- **PROBLEM**
Your job is to set down the listing again exactly as it stands.

- **INFORMATION SHOWN**
------------

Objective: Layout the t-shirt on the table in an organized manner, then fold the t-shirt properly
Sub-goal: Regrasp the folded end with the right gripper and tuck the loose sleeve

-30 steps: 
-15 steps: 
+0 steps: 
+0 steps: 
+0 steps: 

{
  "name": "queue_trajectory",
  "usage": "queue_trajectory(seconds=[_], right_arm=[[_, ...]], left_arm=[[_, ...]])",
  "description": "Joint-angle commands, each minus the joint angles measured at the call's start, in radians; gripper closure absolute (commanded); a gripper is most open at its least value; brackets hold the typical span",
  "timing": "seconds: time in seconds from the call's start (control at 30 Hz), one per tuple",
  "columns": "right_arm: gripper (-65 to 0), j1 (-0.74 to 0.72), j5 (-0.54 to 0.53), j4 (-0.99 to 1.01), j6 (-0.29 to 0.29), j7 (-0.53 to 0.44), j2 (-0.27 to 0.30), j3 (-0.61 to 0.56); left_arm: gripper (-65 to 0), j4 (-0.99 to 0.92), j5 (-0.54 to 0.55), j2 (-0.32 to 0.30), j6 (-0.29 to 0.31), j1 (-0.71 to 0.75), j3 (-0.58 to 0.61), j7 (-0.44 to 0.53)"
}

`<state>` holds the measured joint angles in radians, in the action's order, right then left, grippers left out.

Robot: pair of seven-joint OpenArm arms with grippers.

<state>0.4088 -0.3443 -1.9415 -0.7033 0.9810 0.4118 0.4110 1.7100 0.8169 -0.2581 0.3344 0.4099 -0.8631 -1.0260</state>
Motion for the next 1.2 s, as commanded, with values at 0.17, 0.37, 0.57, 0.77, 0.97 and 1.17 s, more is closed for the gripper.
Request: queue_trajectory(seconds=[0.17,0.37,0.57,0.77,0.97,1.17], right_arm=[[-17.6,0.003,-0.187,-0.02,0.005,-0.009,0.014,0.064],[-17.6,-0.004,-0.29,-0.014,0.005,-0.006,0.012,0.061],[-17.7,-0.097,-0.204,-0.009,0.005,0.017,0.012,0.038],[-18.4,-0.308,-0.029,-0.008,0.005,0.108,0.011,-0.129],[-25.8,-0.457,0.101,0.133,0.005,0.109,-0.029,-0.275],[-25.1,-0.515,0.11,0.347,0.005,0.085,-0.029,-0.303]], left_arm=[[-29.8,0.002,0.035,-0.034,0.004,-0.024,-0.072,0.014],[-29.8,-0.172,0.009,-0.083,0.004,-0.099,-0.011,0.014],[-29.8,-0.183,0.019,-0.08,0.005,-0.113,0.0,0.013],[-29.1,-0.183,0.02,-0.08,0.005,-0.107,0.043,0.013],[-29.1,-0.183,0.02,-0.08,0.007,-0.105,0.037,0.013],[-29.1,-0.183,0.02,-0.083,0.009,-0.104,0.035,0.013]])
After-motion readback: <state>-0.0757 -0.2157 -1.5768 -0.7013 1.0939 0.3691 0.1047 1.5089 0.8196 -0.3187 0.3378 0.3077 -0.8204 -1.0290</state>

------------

- **WRITTEN SOLUTION**
Objective: Layout the t-shirt on the table in an organized manner, then fold the t-shirt properly
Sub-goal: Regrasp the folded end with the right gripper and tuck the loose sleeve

-30 steps: 
-15 steps: 
+0 steps: 
+0 steps: 
+0 steps: 

{
  "name": "queue_trajectory",
  "usage": "queue_trajectory(seconds=[_], right_arm=[[_, ...]], left_arm=[[_, ...]])",
  "description": "Joint-angle commands, each minus the joint angles measured at the call's start, in radians; gripper closure absolute (commanded); a gripper is most open at its least value; brackets hold the typical span",
  "timing": "seconds: time in seconds from the call's start (control at 30 Hz), one per tuple",
  "columns": "right_arm: gripper (-65 to 0), j1 (-0.74 to 0.72), j5 (-0.54 to 0.53), j4 (-0.99 to 1.01), j6 (-0.29 to 0.29), j7 (-0.53 to 0.44), j2 (-0.27 to 0.30), j3 (-0.61 to 0.56); left_arm: gripper (-65 to 0), j4 (-0.99 to 0.92), j5 (-0.54 to 0.55), j2 (-0.32 to 0.30), j6 (-0.29 to 0.31), j1 (-0.71 to 0.75), j3 (-0.58 to 0.61), j7 (-0.44 to 0.53)"
}

`<state>` holds the measured joint angles in radians, in the action's order, right then left, grippers left out.

Robot: pair of seven-joint OpenArm arms with grippers.

<state>0.4088 -0.3443 -1.9415 -0.7033 0.9810 0.4118 0.4110 1.7100 0.8169 -0.2581 0.3344 0.4099 -0.8631 -1.0260</state>
Motion for the next 1.2 s, as commanded, with values at 0.17, 0.37, 0.57, 0.77, 0.97 and 1.17 s, more is closed for the gripper.
Request: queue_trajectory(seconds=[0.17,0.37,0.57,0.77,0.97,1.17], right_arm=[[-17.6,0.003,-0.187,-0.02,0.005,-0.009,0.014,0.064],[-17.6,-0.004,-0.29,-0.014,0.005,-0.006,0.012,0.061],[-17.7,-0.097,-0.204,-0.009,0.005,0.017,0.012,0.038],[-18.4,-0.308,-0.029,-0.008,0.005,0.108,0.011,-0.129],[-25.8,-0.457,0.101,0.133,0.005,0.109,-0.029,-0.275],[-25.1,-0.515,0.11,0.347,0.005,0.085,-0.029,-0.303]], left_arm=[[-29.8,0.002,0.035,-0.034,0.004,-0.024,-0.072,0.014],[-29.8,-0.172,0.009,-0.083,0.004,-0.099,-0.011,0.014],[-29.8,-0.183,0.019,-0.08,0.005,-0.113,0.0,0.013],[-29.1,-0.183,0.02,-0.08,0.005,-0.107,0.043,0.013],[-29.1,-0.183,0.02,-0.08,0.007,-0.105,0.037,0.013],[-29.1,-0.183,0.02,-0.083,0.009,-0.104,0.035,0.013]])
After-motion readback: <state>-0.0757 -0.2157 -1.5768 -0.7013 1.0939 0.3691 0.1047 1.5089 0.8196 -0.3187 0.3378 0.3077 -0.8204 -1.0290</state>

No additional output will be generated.